Estou convencida de que, por trás de um resultado como esse, há muito trabalho. Há uma comissão técnica que prepara cada detalhe, jogadores que se esforçam ao máximo e um grupo humano muito comprometido.
Do ponto de vista da minha fé, sim, acredito que Deus e a Mãe nos acompanham em nosso caminho. Não acredito que eles façam com que ganhemos ou percamos uma partida, mas acredito que nos sustentam, dão paz, força e ajudam a enfrentar cada desafio com esperança.
Eu, pessoalmente, senti muito a companhia da Mãe durante toda essa Copa do Mundo. Mais do que pensar em um resultado específico, sinto que ela esteve presente nos acompanhando a cada passo, cuidando de nós e me lembrando de que, mesmo em meio à pressão, à incerteza ou às derrotas, estamos sempre em boas mãos.
E essa certeza, para mim, foi um dos maiores presentes dessa experiência.
No dia em que vencemos a Alemanha, um dos jogadores respondeu a uma mensagem que eu lhe enviei, dizendo: “Muito obrigado, Carito. Deus e a Mãe estarão conosco neste dia. Sim, eu também vou à igreja de Schoenstatt.”
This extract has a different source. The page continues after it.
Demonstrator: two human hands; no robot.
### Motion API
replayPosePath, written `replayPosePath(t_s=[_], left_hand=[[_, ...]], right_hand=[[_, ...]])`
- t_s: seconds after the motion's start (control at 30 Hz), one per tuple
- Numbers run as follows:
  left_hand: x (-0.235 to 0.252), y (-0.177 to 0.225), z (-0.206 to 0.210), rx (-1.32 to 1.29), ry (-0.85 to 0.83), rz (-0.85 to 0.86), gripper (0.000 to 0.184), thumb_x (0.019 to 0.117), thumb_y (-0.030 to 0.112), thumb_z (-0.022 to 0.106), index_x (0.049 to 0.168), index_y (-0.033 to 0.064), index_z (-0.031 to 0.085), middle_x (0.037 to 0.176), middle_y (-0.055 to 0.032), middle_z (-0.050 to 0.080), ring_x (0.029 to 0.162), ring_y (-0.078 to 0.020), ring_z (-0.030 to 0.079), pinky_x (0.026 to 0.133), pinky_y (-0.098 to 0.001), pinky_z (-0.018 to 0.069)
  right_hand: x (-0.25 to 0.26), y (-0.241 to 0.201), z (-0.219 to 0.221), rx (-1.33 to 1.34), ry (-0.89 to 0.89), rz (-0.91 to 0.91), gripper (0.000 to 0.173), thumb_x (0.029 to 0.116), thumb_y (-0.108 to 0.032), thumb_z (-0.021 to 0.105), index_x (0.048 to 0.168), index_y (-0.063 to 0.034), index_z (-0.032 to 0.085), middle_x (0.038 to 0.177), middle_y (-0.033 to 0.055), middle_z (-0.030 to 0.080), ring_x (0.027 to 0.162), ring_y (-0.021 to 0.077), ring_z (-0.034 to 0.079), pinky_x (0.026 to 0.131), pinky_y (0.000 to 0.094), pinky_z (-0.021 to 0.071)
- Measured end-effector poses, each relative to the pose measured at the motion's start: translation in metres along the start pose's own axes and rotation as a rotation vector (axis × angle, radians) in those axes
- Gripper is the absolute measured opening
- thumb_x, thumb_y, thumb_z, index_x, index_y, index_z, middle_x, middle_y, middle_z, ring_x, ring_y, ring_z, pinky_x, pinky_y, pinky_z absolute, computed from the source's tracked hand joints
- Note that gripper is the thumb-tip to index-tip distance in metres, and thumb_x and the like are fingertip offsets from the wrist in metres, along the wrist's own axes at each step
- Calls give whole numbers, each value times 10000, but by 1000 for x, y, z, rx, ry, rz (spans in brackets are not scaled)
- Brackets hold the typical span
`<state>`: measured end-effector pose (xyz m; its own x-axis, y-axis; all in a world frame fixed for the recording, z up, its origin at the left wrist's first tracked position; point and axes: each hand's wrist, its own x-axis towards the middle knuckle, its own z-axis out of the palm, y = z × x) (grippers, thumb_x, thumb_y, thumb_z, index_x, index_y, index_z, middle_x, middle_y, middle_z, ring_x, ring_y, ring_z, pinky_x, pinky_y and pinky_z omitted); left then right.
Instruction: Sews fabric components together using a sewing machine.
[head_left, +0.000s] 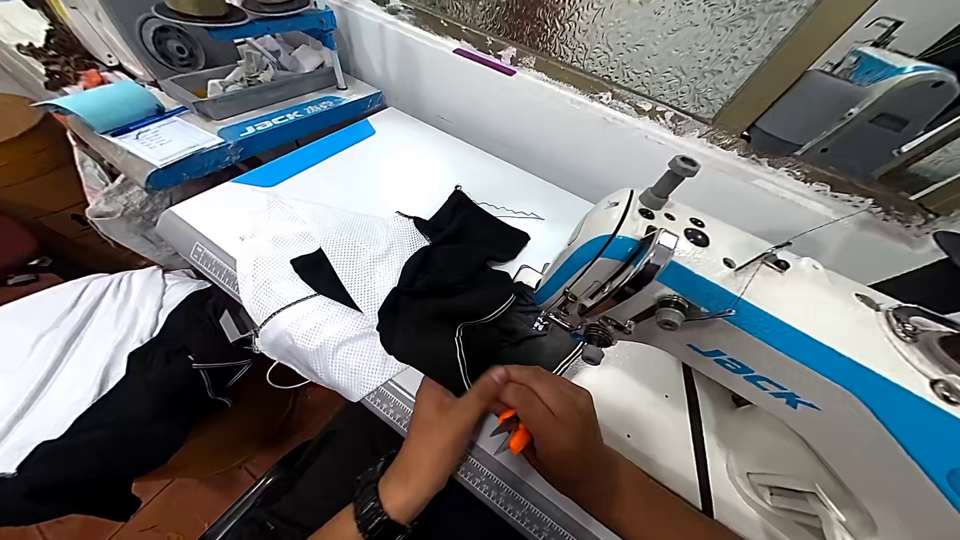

Como foi sua experiência nesta Copa, pode nos contar suas impressões?
Foi uma das experiências mais intensas e mais bonitas que já tive a oportunidade de viver.
Como mãe de duas meninas, acho que vivi essa Copa do Mundo de duas perspectivas ao mesmo tempo. Pelo enorme privilégio de realizar o sonho pelo qual trabalhei durante tantos anos e pelo desafio de ficar mais de 40 dias longe delas e da minha família. Sem dúvida, essa foi a parte mais difícil.
Foram mais de 40 dias convivendo com um grupo de pessoas que, sem esperar, se tornou outra família. Com dias lindos e outros muito difíceis. Com alegrias, frustrações, cansaço, abraços, despedidas e muito aprendizado.
Esta Copa do Mundo me confirmou que isso não é apenas futebol. Por trás de cada partida há pessoas que deixam suas famílias, que perdem aniversários, nascimentos e momentos que nunca mais voltam. Hoje entendo muito melhor o sacrifício que cada jogador, cada membro da comissão técnica e cada pessoa que trabalha nos bastidores de uma seleção faz.
Acho que uma das coisas mais valiosas que levo comigo é ter compreendido que todos nós somos profundamente humanos. Que cometemos erros, que muitas vezes um abraço, um olhar ou uma palavra de incentivo é exatamente o que o outro precisa. E que, quando se convive tanto tempo com as mesmas pessoas, aprende-se a se colocar no lugar do outro e a olhar com mais empatia.
Também levo comigo uma profunda gratidão. Pelo privilégio de ter estado aqui, de representar meu país e de ter conhecido um grupo extraordinário de pessoas. Estou convencida de que Deus reuniu cada uma das pessoas que precisava reunir nessa jornada.
Hoje voltamos para casa com a tranquilidade de ter dado tudo de nós. Porque os resultados às vezes aparecem e outras vezes não, mas quando a gente sabe que se dedicou de coração e trabalhou com honestidade, também encontra paz.
Não trocaria essa experiência por nada. Ela me transformou como profissional, mas, acima de tudo, como pessoa, como esposa e como mãe.